## ACTIVITY:
In full and without alteration, transcribe the listing.
= = = = = = =
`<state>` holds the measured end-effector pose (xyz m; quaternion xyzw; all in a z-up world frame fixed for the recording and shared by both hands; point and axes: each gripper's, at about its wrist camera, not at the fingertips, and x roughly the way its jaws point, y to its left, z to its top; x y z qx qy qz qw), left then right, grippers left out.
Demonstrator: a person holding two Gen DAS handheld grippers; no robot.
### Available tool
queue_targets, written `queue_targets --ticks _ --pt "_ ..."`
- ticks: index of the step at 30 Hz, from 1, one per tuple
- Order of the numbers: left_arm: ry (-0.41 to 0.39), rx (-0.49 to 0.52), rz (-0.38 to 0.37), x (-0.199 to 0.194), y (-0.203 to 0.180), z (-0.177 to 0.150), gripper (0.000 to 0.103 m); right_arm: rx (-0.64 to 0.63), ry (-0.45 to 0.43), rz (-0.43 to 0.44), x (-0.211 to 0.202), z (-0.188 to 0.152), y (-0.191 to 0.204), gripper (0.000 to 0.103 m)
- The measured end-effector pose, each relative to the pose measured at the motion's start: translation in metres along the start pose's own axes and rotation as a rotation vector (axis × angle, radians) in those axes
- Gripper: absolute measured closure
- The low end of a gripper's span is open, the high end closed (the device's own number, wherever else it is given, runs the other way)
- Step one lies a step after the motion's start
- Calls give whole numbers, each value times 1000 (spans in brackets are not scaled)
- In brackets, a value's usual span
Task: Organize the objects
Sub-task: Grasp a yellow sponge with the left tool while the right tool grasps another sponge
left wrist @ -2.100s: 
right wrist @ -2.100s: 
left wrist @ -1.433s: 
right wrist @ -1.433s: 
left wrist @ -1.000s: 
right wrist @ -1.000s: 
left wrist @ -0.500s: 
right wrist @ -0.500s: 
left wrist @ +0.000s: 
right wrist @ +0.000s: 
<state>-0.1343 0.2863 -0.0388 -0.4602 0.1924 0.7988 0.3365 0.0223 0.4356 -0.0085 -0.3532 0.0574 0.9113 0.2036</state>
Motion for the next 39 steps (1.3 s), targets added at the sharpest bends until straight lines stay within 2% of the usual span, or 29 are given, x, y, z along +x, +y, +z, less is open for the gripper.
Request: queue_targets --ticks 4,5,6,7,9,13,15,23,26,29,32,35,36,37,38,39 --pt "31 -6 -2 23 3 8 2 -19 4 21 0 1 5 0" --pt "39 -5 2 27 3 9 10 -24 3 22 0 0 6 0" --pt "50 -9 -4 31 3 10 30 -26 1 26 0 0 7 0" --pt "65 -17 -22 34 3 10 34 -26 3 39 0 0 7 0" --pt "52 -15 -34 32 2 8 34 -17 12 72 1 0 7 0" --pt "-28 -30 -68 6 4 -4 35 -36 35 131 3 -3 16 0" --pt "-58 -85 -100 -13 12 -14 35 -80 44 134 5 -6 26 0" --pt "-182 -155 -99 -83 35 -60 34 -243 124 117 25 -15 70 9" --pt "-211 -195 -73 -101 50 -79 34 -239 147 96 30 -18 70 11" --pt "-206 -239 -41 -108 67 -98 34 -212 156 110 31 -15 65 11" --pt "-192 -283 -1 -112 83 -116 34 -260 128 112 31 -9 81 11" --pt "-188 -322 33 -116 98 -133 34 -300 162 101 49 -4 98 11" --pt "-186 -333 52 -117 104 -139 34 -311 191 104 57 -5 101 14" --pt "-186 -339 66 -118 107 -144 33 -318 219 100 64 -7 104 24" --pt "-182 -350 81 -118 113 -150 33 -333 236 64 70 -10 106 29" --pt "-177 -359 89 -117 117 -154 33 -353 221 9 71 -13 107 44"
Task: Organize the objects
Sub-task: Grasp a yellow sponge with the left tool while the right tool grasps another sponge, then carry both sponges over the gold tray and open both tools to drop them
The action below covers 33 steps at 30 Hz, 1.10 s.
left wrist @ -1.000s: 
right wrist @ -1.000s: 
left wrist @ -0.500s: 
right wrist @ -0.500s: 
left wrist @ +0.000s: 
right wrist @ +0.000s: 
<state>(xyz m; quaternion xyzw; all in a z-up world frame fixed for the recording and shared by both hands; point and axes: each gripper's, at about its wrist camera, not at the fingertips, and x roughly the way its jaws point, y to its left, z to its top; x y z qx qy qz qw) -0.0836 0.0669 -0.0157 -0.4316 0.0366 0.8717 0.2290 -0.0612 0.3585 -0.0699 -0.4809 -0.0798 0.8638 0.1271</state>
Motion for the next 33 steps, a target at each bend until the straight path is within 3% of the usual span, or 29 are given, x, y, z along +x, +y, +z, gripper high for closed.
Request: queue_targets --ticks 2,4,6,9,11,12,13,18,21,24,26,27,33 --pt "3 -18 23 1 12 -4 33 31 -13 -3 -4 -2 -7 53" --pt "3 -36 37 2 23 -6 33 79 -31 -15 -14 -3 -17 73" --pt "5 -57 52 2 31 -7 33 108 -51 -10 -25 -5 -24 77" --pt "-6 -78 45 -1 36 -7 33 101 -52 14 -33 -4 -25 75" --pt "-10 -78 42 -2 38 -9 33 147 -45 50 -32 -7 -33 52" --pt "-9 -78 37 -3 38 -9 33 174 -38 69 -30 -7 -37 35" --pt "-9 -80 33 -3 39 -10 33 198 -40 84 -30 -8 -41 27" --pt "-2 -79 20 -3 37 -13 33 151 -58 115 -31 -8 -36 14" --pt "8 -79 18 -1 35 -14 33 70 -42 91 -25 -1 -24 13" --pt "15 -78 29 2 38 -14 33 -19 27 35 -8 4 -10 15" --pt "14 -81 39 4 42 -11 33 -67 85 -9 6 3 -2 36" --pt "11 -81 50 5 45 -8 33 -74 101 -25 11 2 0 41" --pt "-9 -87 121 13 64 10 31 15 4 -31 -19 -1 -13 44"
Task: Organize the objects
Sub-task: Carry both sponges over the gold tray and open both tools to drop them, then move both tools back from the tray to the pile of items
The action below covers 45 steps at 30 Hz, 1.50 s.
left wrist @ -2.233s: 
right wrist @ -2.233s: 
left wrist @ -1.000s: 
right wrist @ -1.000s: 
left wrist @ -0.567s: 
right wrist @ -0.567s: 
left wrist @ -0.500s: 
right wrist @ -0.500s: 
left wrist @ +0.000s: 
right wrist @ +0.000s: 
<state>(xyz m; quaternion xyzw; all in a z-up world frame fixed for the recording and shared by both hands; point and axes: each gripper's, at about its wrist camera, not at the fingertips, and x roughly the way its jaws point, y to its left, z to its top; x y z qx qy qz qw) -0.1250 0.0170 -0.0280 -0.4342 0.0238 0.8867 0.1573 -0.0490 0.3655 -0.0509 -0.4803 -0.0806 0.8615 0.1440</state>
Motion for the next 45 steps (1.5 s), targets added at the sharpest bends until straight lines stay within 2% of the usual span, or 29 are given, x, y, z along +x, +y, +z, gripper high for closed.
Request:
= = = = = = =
## EXERCISE RESULT:
`<state>` holds the measured end-effector pose (xyz m; quaternion xyzw; all in a z-up world frame fixed for the recording and shared by both hands; point and axes: each gripper's, at about its wrist camera, not at the fingertips, and x roughly the way its jaws point, y to its left, z to its top; x y z qx qy qz qw), left then right, grippers left out.
Demonstrator: a person holding two Gen DAS handheld grippers; no robot.
### Available tool
queue_targets, written `queue_targets --ticks _ --pt "_ ..."`
- ticks: index of the step at 30 Hz, from 1, one per tuple
- Order of the numbers: left_arm: ry (-0.41 to 0.39), rx (-0.49 to 0.52), rz (-0.38 to 0.37), x (-0.199 to 0.194), y (-0.203 to 0.180), z (-0.177 to 0.150), gripper (0.000 to 0.103 m); right_arm: rx (-0.64 to 0.63), ry (-0.45 to 0.43), rz (-0.43 to 0.44), x (-0.211 to 0.202), z (-0.188 to 0.152), y (-0.191 to 0.204), gripper (0.000 to 0.103 m)
- The measured end-effector pose, each relative to the pose measured at the motion's start: translation in metres along the start pose's own axes and rotation as a rotation vector (axis × angle, radians) in those axes
- Gripper: absolute measured closure
- The low end of a gripper's span is open, the high end closed (the device's own number, wherever else it is given, runs the other way)
- Step one lies a step after the motion's start
- Calls give whole numbers, each value times 1000 (spans in brackets are not scaled)
- In brackets, a value's usual span
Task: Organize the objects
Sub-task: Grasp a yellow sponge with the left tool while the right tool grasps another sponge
left wrist @ -2.100s: 
right wrist @ -2.100s: 
left wrist @ -1.433s: 
right wrist @ -1.433s: 
left wrist @ -1.000s: 
right wrist @ -1.000s: 
left wrist @ -0.500s: 
right wrist @ -0.500s: 
left wrist @ +0.000s: 
right wrist @ +0.000s: 
<state>-0.1343 0.2863 -0.0388 -0.4602 0.1924 0.7988 0.3365 0.0223 0.4356 -0.0085 -0.3532 0.0574 0.9113 0.2036</state>
Motion for the next 39 steps (1.3 s), targets added at the sharpest bends until straight lines stay within 2% of the usual span, or 29 are given, x, y, z along +x, +y, +z, less is open for the gripper.
Request: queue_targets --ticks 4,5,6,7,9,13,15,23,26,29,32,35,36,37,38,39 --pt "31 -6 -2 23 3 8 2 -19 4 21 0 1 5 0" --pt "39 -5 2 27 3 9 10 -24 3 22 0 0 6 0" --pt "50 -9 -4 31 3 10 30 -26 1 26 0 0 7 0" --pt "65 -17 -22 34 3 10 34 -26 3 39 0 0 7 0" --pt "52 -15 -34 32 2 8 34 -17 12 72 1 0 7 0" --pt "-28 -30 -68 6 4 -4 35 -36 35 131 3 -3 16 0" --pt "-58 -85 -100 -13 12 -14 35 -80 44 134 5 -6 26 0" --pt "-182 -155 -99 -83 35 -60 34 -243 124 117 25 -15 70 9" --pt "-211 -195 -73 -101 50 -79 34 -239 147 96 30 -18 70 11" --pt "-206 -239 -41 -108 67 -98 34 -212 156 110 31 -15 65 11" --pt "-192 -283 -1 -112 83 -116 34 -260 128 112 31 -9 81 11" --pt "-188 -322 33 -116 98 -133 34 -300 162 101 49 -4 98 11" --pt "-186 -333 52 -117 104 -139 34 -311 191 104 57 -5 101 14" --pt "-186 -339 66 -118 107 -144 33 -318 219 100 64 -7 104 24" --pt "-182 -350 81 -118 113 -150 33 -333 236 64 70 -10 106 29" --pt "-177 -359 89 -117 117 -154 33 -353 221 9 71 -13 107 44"
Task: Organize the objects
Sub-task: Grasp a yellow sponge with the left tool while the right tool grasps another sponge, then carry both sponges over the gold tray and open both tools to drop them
The action below covers 33 steps at 30 Hz, 1.10 s.
left wrist @ -1.000s: 
right wrist @ -1.000s: 
left wrist @ -0.500s: 
right wrist @ -0.500s: 
left wrist @ +0.000s: 
right wrist @ +0.000s: 
<state>(xyz m; quaternion xyzw; all in a z-up world frame fixed for the recording and shared by both hands; point and axes: each gripper's, at about its wrist camera, not at the fingertips, and x roughly the way its jaws point, y to its left, z to its top; x y z qx qy qz qw) -0.0836 0.0669 -0.0157 -0.4316 0.0366 0.8717 0.2290 -0.0612 0.3585 -0.0699 -0.4809 -0.0798 0.8638 0.1271</state>
Motion for the next 33 steps, a target at each bend until the straight path is within 3% of the usual span, or 29 are given, x, y, z along +x, +y, +z, gripper high for closed.
Request: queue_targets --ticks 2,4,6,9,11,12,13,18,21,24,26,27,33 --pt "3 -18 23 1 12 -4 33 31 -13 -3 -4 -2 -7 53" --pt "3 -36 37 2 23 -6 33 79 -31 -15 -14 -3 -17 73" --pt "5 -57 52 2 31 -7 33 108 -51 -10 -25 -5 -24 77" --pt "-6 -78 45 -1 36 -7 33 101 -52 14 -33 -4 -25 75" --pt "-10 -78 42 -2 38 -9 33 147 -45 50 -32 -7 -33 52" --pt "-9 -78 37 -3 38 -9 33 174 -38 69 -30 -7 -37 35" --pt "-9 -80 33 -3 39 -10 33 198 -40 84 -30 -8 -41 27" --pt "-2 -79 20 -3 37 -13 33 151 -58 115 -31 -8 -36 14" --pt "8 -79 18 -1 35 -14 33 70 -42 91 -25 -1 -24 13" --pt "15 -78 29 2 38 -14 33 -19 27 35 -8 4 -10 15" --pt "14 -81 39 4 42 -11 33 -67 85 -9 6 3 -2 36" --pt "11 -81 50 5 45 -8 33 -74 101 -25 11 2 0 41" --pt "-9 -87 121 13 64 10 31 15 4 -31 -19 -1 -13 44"
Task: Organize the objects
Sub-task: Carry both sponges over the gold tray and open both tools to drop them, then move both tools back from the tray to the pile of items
The action below covers 45 steps at 30 Hz, 1.50 s.
left wrist @ -2.233s: 
right wrist @ -2.233s: 
left wrist @ -1.000s: 
right wrist @ -1.000s: 
left wrist @ -0.567s: 
right wrist @ -0.567s: 
left wrist @ -0.500s: 
right wrist @ -0.500s: 
left wrist @ +0.000s: 
right wrist @ +0.000s: 
<state>(xyz m; quaternion xyzw; all in a z-up world frame fixed for the recording and shared by both hands; point and axes: each gripper's, at about its wrist camera, not at the fingertips, and x roughly the way its jaws point, y to its left, z to its top; x y z qx qy qz qw) -0.1250 0.0170 -0.0280 -0.4342 0.0238 0.8867 0.1573 -0.0490 0.3655 -0.0509 -0.4803 -0.0806 0.8615 0.1440</state>
Motion for the next 45 steps (1.5 s), targets added at the sharpest bends until straight lines stay within 2% of the usual span, or 29 are given, x, y, z along +x, +y, +z, gripper high for closed.
Request:

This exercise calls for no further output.